What you will do
Repeat the listing that follows exactly. Pictures are not part of the copy.

________

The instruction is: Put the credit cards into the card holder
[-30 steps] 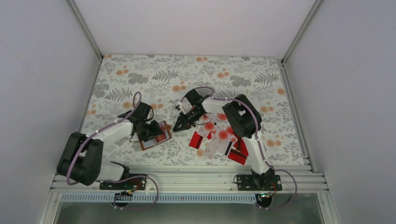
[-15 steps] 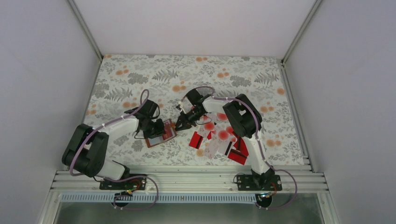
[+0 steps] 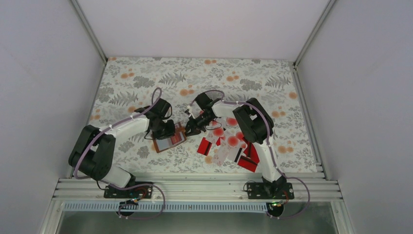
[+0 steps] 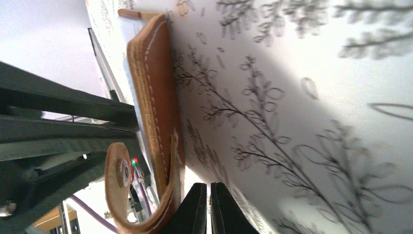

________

Answer section
The instruction is: Put the credit cards into the card holder
[-30 steps] 
[-15 steps] 
[+0 steps] 
[+0 steps] 

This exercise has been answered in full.